→ **Problem statement**
Your answer must be the lines from the top of the listing below through the line that holds "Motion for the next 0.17", retyped exactly, with no pictures.

→ **Extracted data**
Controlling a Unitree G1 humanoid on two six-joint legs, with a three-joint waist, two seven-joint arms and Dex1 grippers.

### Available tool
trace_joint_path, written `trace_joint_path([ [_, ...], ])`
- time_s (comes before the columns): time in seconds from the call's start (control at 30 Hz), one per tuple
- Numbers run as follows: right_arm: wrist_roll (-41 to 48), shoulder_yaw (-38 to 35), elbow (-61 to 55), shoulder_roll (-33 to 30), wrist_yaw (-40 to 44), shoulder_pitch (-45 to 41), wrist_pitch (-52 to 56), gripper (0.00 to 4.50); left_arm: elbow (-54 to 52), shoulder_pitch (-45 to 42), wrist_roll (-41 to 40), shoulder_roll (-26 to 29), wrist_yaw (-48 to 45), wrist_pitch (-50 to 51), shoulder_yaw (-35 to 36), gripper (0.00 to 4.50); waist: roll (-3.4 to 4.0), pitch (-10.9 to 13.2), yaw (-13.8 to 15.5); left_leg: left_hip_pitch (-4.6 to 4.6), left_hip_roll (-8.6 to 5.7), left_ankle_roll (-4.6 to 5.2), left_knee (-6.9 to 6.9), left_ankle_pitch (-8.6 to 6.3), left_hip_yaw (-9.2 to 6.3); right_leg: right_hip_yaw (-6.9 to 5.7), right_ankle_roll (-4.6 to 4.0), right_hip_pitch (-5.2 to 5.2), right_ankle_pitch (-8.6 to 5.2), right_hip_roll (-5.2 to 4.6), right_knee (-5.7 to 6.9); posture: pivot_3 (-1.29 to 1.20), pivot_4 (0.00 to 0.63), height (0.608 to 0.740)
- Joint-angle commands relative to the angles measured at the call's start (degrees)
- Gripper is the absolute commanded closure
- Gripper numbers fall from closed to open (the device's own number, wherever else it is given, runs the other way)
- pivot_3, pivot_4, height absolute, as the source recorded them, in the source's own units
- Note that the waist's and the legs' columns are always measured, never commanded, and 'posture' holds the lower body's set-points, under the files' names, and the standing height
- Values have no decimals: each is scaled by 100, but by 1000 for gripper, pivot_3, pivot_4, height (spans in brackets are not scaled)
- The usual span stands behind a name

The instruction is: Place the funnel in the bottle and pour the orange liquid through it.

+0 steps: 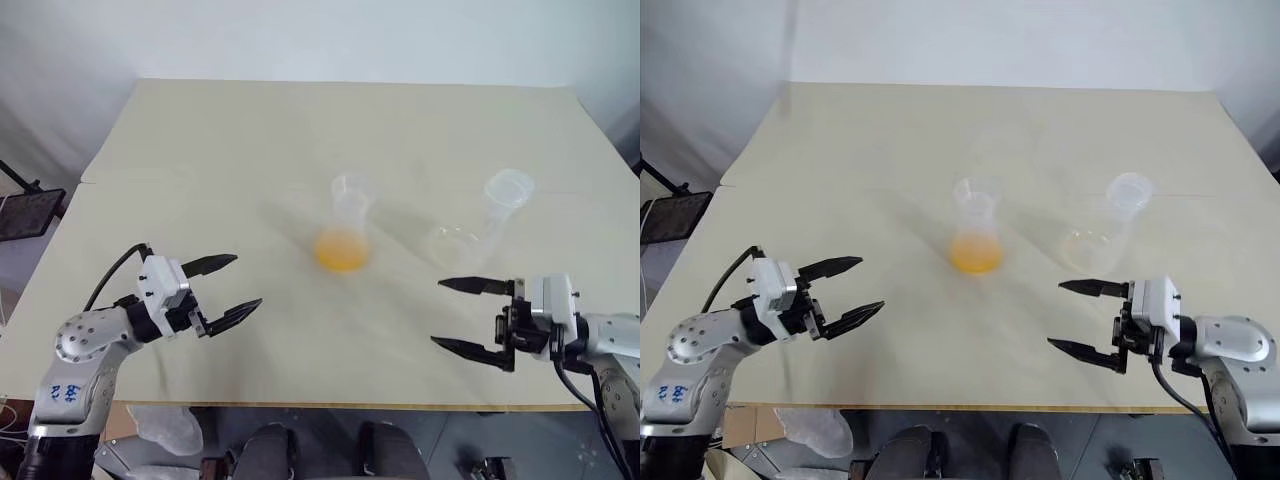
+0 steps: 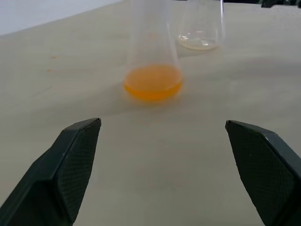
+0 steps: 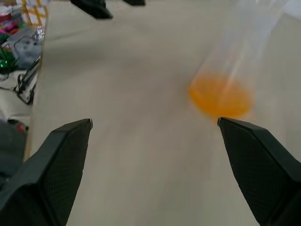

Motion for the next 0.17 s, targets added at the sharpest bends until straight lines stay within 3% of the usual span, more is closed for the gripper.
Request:
trace_joint_path([
  [0.03,-140,-292,541,83,99,63,-576,34,-231,210,-14,91,43,-116,294,0,0,0,-1,1,1,0,0,0,1,0,0,-1,0,0,1,0,150,740],
  [0.17,-145,-401,887,211,-41,-11,-827,34,-257,306,30,159,235,127,333,0,0,0,4,1,1,0,0,0,0,1,0,-1,0,-1,2,0,150,740],
])
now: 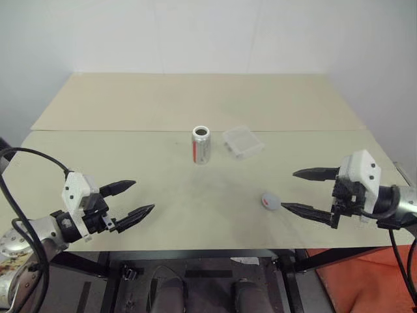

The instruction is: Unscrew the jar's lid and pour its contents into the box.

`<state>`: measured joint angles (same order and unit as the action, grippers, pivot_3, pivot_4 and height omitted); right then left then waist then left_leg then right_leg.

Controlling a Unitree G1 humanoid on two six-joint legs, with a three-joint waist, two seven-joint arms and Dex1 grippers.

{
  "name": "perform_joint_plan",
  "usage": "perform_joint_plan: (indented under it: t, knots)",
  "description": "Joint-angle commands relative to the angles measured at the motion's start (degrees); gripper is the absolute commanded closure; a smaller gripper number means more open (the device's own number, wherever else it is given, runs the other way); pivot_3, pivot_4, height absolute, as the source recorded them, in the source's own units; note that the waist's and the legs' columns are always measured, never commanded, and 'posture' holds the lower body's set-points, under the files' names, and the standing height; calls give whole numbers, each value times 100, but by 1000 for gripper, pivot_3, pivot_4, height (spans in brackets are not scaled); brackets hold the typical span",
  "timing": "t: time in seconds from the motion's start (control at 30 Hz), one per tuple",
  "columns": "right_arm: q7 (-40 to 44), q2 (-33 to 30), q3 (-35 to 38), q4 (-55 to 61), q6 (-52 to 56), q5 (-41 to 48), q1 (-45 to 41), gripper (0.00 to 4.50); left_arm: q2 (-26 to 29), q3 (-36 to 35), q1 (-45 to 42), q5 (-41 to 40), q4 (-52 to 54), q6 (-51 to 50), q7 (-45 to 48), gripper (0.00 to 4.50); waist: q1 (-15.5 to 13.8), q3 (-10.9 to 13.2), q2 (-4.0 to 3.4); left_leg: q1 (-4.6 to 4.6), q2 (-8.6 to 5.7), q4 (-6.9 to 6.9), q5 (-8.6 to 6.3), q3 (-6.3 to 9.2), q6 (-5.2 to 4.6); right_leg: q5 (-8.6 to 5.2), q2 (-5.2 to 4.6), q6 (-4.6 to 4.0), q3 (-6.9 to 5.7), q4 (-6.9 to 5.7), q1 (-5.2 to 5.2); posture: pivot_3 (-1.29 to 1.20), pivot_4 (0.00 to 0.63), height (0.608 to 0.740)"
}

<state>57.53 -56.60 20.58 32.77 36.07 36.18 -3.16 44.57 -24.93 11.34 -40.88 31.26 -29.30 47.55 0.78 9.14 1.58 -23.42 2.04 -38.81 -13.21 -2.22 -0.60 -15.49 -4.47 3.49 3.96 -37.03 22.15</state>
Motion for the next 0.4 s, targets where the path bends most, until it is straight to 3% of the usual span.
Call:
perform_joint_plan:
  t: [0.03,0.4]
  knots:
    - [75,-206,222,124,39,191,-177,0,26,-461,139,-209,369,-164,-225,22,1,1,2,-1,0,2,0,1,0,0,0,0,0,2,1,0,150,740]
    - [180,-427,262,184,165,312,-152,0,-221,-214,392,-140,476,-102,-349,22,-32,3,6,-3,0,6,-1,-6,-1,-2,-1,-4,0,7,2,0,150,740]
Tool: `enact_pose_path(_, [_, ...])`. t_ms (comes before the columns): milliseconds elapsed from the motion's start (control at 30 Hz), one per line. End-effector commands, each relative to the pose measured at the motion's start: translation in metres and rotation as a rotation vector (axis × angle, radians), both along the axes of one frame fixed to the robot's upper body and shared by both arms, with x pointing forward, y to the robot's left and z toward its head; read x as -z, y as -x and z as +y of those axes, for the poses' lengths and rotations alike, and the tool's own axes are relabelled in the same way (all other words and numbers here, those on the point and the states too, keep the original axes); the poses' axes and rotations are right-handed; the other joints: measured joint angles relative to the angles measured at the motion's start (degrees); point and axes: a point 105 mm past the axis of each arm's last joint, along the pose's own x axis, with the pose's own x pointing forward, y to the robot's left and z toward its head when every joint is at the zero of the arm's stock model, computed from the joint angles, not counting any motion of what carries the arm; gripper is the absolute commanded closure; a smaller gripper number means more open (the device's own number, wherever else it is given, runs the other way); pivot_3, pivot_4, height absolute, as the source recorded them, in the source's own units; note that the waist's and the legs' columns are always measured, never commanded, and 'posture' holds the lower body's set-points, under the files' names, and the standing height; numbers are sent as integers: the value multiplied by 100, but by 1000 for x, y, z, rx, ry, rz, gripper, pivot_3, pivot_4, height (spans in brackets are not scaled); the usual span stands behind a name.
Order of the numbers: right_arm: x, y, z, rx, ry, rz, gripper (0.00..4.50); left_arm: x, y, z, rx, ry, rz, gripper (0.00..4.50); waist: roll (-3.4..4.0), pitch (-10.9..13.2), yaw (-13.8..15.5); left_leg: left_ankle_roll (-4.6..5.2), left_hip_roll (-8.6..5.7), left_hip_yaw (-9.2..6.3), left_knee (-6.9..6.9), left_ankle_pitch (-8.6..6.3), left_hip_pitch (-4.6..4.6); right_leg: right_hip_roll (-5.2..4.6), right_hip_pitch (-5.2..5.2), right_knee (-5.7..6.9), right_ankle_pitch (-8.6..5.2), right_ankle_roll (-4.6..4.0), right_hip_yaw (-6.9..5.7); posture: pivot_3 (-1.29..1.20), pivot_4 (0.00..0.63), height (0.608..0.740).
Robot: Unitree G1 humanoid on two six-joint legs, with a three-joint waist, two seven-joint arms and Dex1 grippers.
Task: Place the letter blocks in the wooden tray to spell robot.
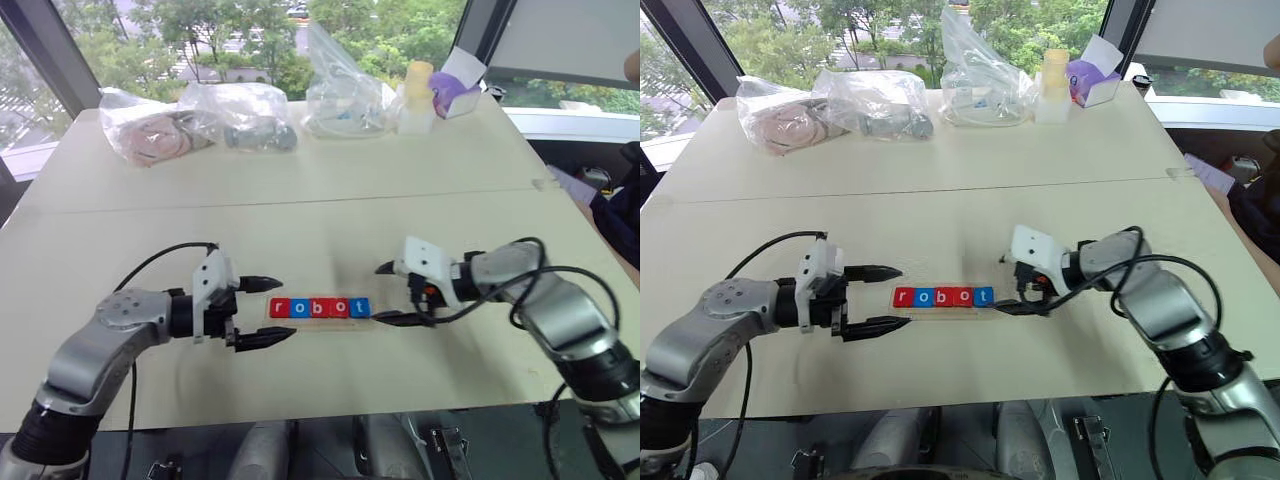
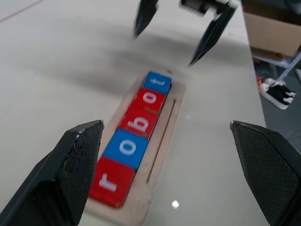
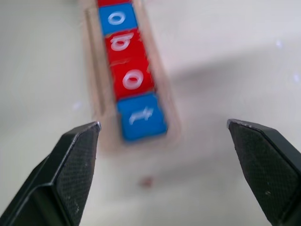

→ **The completed task**
Controlling a Unitree G1 humanoid on two six-joint legs, with a three-joint waist, two seven-joint arms and Dex1 grippers.

### Available tool
trace_joint_path, written `trace_joint_path([ [_, ...], ])`
- time_s (comes before the columns): time in seconds from the call's start (control at 30 Hz), one per tuple
- Numbers run as follows: right_arm: wrist_roll (-41 to 48), shoulder_yaw (-38 to 35), elbow (-61 to 55), shoulder_roll (-33 to 30), wrist_yaw (-40 to 44), shoulder_pitch (-45 to 41), wrist_pitch (-52 to 56), gripper (0.00 to 4.50); left_arm: elbow (-54 to 52), shoulder_pitch (-45 to 42), wrist_roll (-41 to 40), shoulder_roll (-26 to 29), wrist_yaw (-48 to 45), wrist_pitch (-50 to 51), shoulder_yaw (-35 to 36), gripper (0.00 to 4.50); waist: roll (-3.4 to 4.0), pitch (-10.9 to 13.2), yaw (-13.8 to 15.5); left_leg: left_hip_pitch (-4.6 to 4.6), left_hip_roll (-8.6 to 5.7), left_ankle_roll (-4.6 to 5.2), left_knee (-6.9 to 6.9), left_ankle_pitch (-8.6 to 6.3), left_hip_yaw (-9.2 to 6.3); right_leg: right_hip_yaw (-6.9 to 5.7), right_ankle_roll (-4.6 to 4.0), right_hip_pitch (-5.2 to 5.2), right_ankle_pitch (-8.6 to 5.2), right_hip_roll (-5.2 to 4.6), right_knee (-5.7 to 6.9); posture: pivot_3 (-1.29 to 1.20), pivot_4 (0.00 to 0.63), height (0.608 to 0.740)
- Joint-angle commands relative to the angles measured at the call's start (degrees)
- Gripper is the absolute commanded closure
- Gripper numbers fall from closed to open (the device's own number, wherever else it is given, runs the other way)
- pivot_3, pivot_4, height absolute, as the source recorded them, in the source's own units
- Note that the waist's and the legs' columns are always measured, never commanded, and 'posture' holds the lower body's set-points, under the files' names, and the standing height
- Values have no decimals: each is scaled by 100, but by 1000 for gripper, pivot_3, pivot_4, height (spans in brackets are not scaled)
- The usual span stands behind a name

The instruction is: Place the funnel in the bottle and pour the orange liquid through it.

+0 steps: 
+0 steps: 
+0 steps: 

Motion for the next 0.17 s, targets added at the sharpest bends until straight lines stay within 3% of the usual span, more is closed for the gripper.

What was asked now has a complete answer.